Германия нуждалась в новых силах. Было ясно, что в покое нас не оставят.
В весенний день 21 марта 1942 года повестка с призывом в немецкую армию настигла меня. Офицер, занимавшийся пополнением кадров, принес ее прямо родителям домой. Меня внесли в состав РАД, Рейх Арбайтсдинст.[35] Этот зловещий документ, как и мой вызов в гестапо за десять месяцев до того, ничего хорошего не сулил. Кокон семьи оказался слишком хрупким перед силой государства.
Я попробовал, как и другие, увильнуть от этого дополнительного испытания. Я слышал, что это можно сделать вот как: съесть несколько сардин с растолченными таблетками аспирина. Результатом были белая пена на губах и учащенное дыхание, к которому я добавил еще несколько театральных спазмов. Некоторым этого хватило, они своего добились. А вот я провалился. Мне не поверили.
И вот я на войне, восемнадцати с половиной лет, облаченный в немецкую униформу. Отбытия из Мюлуза я не помню; не помню и тех трех лет, что прошли потом, когда я исколесил все страны Европы, ни деталей, ни мест, ни дат — все совершенно выветрилось из памяти.[36] Напрягаюсь, чтобы воскресить события, но они ускользают: забытые? вычеркнутые из памяти? Так же было в когтях нацистов, где вся моя воля сконцентрировалась только на одном — выжить, а не запомнить. Лишь крохи случайных воспоминаний блуждают в этом хаосе.
Меня поместили в казарму, предназначенную для РАД в Вене, вместе с чехами и австрийцами. Помню, что там было много эльзасцев, уроженцев Лотарингии и Люксембурга. Командный состав был исключительно прусским. Многие из немецких офицеров были уроженцами Померании.
Я был ординарцем одного из них. Драил ему сапоги, готовил пищу, занимался его делами и ходил за конем. Я задавал себе вопрос — а уж не намеренным ли был выбор нацистами своих денщиков: мое досье, без сомнения, следовало за мной по пятам, и мой хозяин-офицер должен был его прекрасно знать. Он представлял, откуда я и почему здесь. Мог всегда проконтролировать меня, проследить за моим поведением, проверить, держу ли я язык за зубами.[37] И я очень скоро вспомнил, как надо изображать полное послушание, ведь этот урок я усвоил еще в Ширмеке.

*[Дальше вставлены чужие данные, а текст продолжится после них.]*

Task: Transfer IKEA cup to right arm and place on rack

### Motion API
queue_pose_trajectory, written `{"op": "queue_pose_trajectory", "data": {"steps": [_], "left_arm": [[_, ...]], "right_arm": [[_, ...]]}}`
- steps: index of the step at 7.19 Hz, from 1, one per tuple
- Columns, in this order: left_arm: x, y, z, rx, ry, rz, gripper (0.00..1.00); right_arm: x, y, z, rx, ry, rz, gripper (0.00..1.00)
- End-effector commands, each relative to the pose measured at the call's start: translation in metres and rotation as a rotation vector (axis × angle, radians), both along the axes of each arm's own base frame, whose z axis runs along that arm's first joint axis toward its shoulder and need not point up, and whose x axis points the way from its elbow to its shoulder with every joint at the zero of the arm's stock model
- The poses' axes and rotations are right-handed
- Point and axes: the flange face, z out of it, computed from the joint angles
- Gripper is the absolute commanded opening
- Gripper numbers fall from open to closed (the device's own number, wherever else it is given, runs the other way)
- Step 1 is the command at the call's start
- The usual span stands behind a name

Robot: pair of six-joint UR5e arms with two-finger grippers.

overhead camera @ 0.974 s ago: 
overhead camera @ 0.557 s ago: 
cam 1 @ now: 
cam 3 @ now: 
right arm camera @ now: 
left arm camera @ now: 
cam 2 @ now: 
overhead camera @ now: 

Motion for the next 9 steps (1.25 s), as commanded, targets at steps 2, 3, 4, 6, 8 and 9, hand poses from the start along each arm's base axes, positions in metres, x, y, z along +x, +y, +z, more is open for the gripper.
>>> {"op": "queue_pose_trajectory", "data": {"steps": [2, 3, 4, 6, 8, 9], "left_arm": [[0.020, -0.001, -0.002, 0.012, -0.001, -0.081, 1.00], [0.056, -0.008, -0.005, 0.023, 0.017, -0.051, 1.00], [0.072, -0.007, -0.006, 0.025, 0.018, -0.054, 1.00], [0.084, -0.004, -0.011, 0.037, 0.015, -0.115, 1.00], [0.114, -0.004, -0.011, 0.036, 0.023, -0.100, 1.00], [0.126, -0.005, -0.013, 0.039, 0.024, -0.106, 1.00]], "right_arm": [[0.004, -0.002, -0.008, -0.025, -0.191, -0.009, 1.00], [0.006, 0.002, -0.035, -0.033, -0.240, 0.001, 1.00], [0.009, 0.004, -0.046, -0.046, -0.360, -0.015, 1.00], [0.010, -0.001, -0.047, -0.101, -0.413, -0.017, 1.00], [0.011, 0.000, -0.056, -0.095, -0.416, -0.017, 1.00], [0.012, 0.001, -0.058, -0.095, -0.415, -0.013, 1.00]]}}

Это были шесть месяцев военной муштры. Нас готовили к войне. Но из предосторожности не учили напрямую обращаться с оружием. Вместо него был «шпатен»: длинный заступ, служивший заменой винтовки, — с ним мы упражнялись долгие часы. Он был такой тяжелый, что у нас на ладонях появились ужасающие мозоли. Еще нас учили гусиному шагу. Мы были одеты в униформу цвета хаки, в сапоги и пилотки или кепки. Особенно унизительной была необходимость носить нарукавную повязку со свастикой.
А весна 1942-го застала меня в Вене. Столица Австрии меня поразила: кафедральный собор, Пратер, кондитерские магазинчики. Несмотря на войну, город продолжал блистать легендарными празднествами и изящной ночной жизнью. Вокруг Оперного театра, когда там давали вечерний концерт, счастливчиков с приглашениями собиралось столько же, сколько и зевак. В те вечера, когда мне разрешали выйти в город, я любил смотреть на светское оживление, сверкающие туалеты и любоваться изысканной элегантностью. Эти черты цивилизованного общества были для меня явным противовесом тупости казарменной жизни.

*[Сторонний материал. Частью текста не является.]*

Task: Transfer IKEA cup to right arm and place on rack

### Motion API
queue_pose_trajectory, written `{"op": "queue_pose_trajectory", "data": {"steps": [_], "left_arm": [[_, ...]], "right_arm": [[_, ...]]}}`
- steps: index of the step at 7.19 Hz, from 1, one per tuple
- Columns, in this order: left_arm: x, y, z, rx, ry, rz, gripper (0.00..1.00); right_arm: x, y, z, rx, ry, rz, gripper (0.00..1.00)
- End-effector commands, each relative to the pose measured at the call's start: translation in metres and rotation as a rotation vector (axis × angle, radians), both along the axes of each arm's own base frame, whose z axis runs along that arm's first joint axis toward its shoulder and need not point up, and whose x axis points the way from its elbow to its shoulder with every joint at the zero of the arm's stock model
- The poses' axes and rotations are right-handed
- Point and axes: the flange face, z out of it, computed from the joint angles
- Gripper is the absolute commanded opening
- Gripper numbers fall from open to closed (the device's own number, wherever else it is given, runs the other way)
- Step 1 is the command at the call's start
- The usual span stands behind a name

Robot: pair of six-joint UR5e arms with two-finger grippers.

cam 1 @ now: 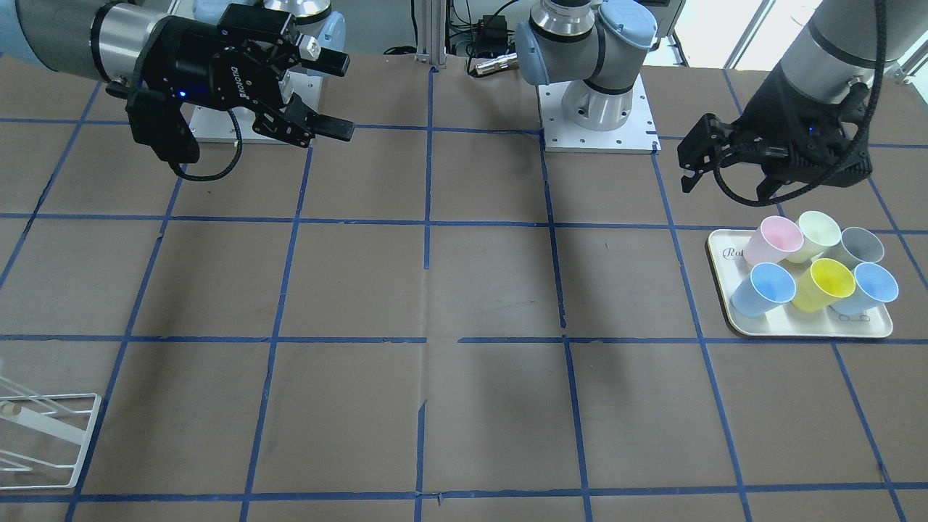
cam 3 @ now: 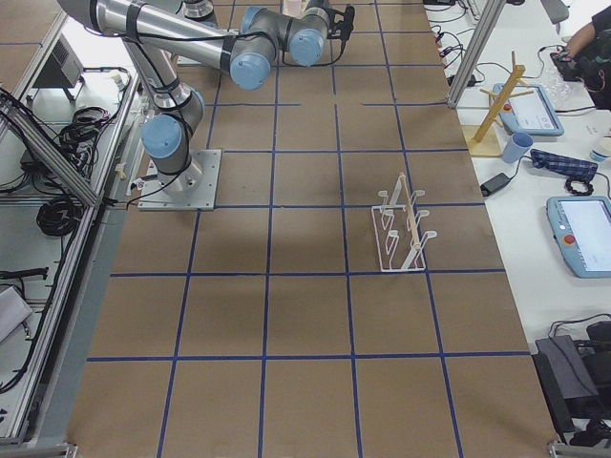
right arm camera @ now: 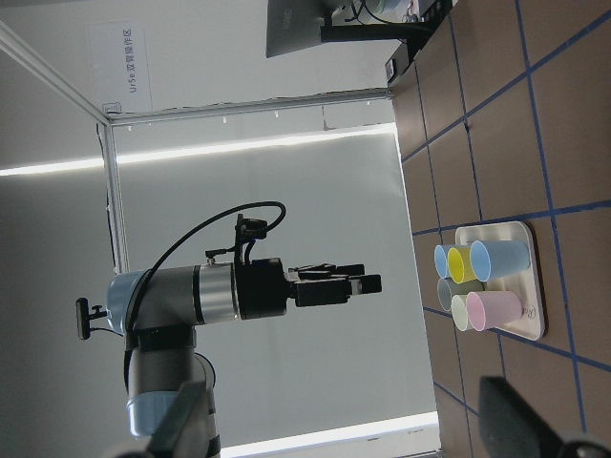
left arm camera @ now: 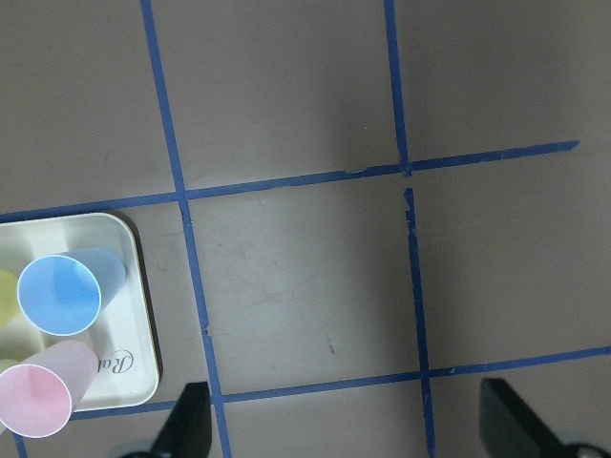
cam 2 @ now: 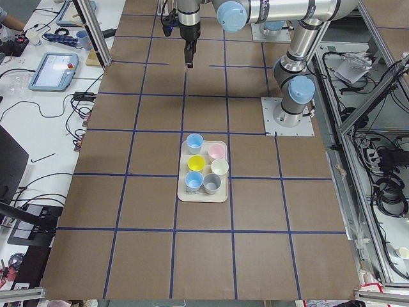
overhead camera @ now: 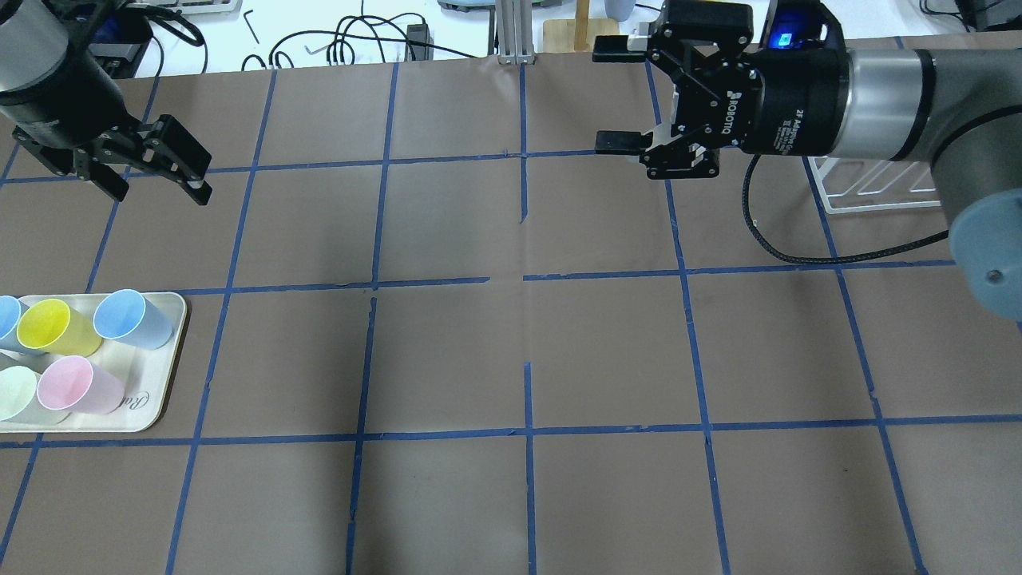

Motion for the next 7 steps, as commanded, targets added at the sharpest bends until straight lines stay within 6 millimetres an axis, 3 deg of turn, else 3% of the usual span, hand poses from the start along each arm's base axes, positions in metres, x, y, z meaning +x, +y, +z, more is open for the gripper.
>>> {"op": "queue_pose_trajectory", "data": {"steps": [1, 2, 3, 5, 7], "left_arm": [[0.018, 0.001, 0.000, 0.002, 0.003, -0.012, 1.00], [0.018, 0.001, 0.000, 0.002, -0.002, -0.016, 1.00], [0.032, 0.001, 0.000, 0.002, -0.003, -0.058, 1.00], [0.090, 0.002, -0.009, 0.017, 0.010, -0.016, 1.00], [0.156, 0.006, -0.027, 0.038, 0.035, -0.035, 1.00]], "right_arm": [[0.003, 0.002, -0.002, -0.012, 0.002, 0.006, 1.00], [0.010, 0.004, -0.001, -0.014, 0.001, 0.021, 1.00], [0.015, 0.007, -0.001, -0.012, 0.000, 0.031, 1.00], [0.036, 0.014, -0.003, -0.013, 0.005, 0.080, 1.00], [0.041, 0.015, -0.003, -0.015, 0.008, 0.093, 1.00]]}}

Помню, словно той мрачной весной это был внезапно вспыхнувший мимолетный лучик счастья, как однажды вечером от толпы прогуливавшейся у подножия лестницы светской публики отделилась женщина, подошла и предложила приглашение. Почему, почему именно мне? Я не знаю. Я смог выдавить только несколько смущенных благодарных слов, спрашивая себя, должен ли я поцеловать руку этому видению в мехах и длинном платье. Она рассмеялась, видимо заметив, что я говорю с акцентом, и бросила, прежде чем исчезнуть: «Ведь вы француз!» Ее улыбка была странной и теплой.